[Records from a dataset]
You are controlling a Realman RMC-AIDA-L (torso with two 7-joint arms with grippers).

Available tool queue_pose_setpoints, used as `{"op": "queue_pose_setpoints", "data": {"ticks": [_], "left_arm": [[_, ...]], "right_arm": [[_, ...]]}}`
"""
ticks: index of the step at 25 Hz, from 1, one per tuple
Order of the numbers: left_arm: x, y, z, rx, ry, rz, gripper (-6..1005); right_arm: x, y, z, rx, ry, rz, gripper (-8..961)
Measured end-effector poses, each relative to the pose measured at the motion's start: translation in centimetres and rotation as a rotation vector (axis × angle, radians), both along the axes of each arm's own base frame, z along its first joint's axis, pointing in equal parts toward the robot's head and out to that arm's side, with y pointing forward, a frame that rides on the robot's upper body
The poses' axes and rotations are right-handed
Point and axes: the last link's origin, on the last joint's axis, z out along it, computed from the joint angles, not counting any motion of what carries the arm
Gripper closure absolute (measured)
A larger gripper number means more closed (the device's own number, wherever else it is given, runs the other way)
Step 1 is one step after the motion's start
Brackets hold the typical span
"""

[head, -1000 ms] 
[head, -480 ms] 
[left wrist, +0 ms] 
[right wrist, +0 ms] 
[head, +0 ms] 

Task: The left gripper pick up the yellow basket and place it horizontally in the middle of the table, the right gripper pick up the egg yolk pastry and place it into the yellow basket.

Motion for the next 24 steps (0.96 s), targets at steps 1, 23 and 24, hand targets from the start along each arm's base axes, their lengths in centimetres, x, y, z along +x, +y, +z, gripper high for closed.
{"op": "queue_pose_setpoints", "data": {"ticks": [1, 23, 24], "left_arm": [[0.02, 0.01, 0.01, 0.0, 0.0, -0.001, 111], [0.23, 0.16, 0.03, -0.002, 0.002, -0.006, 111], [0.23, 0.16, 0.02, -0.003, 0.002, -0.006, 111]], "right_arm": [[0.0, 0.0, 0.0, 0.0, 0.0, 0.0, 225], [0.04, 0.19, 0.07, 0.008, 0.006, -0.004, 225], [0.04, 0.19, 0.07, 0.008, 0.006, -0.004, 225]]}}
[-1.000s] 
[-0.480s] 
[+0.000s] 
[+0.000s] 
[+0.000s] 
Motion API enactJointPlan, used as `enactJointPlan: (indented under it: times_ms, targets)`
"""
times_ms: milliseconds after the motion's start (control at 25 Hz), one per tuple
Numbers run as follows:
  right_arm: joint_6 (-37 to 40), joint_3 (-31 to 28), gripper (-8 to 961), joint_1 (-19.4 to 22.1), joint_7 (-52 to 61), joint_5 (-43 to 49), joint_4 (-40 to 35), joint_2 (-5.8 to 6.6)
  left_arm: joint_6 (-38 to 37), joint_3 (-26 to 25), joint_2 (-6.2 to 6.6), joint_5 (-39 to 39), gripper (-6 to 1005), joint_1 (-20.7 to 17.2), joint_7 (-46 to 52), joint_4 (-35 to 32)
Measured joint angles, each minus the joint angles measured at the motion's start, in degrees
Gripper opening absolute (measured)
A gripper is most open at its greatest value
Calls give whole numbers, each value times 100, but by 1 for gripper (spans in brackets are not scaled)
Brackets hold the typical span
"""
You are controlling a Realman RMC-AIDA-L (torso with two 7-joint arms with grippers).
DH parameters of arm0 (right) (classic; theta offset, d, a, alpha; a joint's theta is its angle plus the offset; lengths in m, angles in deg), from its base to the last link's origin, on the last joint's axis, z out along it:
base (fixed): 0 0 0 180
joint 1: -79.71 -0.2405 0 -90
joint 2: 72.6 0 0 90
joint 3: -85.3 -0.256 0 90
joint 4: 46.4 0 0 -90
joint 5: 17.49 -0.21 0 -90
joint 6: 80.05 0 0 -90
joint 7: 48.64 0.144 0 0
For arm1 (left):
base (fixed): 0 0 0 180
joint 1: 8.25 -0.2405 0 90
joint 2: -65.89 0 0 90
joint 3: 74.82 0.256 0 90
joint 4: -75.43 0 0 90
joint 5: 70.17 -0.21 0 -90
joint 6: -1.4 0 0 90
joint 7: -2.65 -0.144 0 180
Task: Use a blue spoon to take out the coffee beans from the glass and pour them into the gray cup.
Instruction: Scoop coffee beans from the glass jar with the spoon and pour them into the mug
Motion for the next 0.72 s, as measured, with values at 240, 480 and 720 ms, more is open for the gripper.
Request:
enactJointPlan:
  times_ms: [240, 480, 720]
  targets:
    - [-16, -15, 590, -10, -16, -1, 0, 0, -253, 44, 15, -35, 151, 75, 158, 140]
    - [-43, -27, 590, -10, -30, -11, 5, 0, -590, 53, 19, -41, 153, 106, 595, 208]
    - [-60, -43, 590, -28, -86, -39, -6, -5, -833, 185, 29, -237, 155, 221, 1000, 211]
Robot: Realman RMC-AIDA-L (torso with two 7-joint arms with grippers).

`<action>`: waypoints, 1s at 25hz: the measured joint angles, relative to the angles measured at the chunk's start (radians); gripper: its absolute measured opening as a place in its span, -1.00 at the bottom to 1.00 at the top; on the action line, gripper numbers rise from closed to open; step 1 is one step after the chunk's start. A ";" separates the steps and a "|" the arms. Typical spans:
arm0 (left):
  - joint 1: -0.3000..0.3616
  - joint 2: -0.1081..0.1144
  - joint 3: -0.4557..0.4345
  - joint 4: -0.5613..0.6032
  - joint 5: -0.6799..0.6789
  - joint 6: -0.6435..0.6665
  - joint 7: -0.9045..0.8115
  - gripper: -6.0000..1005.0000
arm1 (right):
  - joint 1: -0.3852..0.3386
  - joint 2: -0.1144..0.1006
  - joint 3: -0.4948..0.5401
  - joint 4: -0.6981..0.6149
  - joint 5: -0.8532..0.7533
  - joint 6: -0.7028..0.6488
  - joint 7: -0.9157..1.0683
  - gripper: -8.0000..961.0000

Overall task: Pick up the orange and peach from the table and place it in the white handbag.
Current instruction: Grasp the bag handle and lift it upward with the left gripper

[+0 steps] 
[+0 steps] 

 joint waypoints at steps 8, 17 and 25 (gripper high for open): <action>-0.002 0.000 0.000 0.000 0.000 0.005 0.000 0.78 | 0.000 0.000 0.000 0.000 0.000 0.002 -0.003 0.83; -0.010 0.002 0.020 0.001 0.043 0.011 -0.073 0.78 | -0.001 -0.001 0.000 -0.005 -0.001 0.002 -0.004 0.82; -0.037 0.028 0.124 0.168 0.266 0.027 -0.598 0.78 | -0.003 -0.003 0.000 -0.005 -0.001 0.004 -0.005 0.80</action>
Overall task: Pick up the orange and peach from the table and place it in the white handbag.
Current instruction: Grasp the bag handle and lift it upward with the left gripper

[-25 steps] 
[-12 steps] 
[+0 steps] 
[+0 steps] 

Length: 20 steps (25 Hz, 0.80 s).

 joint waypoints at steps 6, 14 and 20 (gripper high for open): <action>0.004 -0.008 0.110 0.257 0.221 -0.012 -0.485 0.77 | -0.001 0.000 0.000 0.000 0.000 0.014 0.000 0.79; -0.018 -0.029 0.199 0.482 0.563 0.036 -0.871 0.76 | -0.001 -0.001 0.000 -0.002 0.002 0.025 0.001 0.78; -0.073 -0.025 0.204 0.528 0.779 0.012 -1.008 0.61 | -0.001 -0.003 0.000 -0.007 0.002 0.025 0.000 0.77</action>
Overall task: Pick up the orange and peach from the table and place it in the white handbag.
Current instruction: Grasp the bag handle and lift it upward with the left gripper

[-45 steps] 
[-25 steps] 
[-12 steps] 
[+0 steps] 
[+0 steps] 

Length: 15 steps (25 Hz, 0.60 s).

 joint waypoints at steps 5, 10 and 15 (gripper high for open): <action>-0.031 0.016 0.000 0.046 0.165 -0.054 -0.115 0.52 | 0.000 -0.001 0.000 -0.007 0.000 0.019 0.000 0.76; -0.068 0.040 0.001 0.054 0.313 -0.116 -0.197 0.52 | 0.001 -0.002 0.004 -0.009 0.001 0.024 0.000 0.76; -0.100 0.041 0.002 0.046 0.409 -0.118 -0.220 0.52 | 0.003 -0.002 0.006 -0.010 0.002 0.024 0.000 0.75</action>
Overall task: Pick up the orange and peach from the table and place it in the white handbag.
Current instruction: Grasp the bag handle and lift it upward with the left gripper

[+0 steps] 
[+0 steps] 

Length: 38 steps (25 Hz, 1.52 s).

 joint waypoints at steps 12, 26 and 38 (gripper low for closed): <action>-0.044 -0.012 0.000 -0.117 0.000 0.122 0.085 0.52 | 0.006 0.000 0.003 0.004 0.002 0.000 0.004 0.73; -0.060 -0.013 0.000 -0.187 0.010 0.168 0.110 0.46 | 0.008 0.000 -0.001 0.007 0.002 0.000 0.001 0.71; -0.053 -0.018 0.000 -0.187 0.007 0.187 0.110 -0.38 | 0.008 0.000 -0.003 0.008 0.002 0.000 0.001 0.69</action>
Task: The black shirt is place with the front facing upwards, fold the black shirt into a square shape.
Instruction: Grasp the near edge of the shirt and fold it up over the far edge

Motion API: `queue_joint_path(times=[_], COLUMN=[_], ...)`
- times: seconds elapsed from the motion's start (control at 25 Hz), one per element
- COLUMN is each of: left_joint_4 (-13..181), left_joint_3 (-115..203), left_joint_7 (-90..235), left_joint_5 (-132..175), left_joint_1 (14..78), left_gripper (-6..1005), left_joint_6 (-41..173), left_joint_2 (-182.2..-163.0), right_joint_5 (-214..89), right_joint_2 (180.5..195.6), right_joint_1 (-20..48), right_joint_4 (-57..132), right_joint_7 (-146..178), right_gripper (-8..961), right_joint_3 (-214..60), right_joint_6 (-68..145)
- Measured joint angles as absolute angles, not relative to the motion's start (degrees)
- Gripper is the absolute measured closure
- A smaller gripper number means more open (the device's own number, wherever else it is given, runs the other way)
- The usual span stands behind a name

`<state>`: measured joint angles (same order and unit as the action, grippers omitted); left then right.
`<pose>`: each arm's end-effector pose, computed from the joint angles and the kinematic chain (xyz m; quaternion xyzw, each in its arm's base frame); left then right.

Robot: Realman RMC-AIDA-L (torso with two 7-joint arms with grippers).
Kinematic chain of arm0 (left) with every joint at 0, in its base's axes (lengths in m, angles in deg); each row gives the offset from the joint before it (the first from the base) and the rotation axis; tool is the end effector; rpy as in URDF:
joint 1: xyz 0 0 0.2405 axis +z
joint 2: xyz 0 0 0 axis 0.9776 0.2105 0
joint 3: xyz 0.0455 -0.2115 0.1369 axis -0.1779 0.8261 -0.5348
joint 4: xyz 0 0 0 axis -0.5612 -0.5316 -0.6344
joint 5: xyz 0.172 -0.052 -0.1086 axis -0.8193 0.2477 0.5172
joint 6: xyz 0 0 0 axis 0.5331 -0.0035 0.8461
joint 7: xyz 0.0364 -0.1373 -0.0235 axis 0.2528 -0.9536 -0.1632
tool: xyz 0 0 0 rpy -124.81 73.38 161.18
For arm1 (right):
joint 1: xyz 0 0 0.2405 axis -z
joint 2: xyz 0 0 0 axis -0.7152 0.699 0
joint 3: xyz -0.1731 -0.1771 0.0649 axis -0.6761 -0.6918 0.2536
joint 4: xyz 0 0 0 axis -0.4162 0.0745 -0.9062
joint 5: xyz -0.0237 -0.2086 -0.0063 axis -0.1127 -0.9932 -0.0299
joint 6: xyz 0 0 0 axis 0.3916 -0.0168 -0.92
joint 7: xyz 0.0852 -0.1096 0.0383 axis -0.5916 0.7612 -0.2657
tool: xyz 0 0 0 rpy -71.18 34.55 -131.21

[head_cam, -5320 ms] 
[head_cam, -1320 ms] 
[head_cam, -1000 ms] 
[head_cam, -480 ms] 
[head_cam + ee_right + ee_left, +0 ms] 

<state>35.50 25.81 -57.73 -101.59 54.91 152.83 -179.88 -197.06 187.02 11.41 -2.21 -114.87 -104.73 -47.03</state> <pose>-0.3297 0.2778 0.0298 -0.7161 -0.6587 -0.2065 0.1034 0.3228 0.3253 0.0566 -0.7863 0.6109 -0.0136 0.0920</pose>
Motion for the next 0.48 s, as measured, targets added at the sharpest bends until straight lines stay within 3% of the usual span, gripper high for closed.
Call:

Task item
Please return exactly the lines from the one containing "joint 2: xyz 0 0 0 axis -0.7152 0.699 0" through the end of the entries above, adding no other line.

Exercise response
joint 2: xyz 0 0 0 axis -0.7152 0.699 0
joint 3: xyz -0.1731 -0.1771 0.0649 axis -0.6761 -0.6918 0.2536
joint 4: xyz 0 0 0 axis -0.4162 0.0745 -0.9062
joint 5: xyz -0.0237 -0.2086 -0.0063 axis -0.1127 -0.9932 -0.0299
joint 6: xyz 0 0 0 axis 0.3916 -0.0168 -0.92
joint 7: xyz 0.0852 -0.1096 0.0383 axis -0.5916 0.7612 -0.2657
tool: xyz 0 0 0 rpy -71.18 34.55 -131.21

[head_cam, -5320 ms] 
[head_cam, -1320 ms] 
[head_cam, -1000 ms] 
[head_cam, -480 ms] 
[head_cam + ee_right + ee_left, +0 ms] 

<state>35.50 25.81 -57.73 -101.59 54.91 152.83 -179.88 -197.06 187.02 11.41 -2.21 -114.87 -104.73 -47.03</state> <pose>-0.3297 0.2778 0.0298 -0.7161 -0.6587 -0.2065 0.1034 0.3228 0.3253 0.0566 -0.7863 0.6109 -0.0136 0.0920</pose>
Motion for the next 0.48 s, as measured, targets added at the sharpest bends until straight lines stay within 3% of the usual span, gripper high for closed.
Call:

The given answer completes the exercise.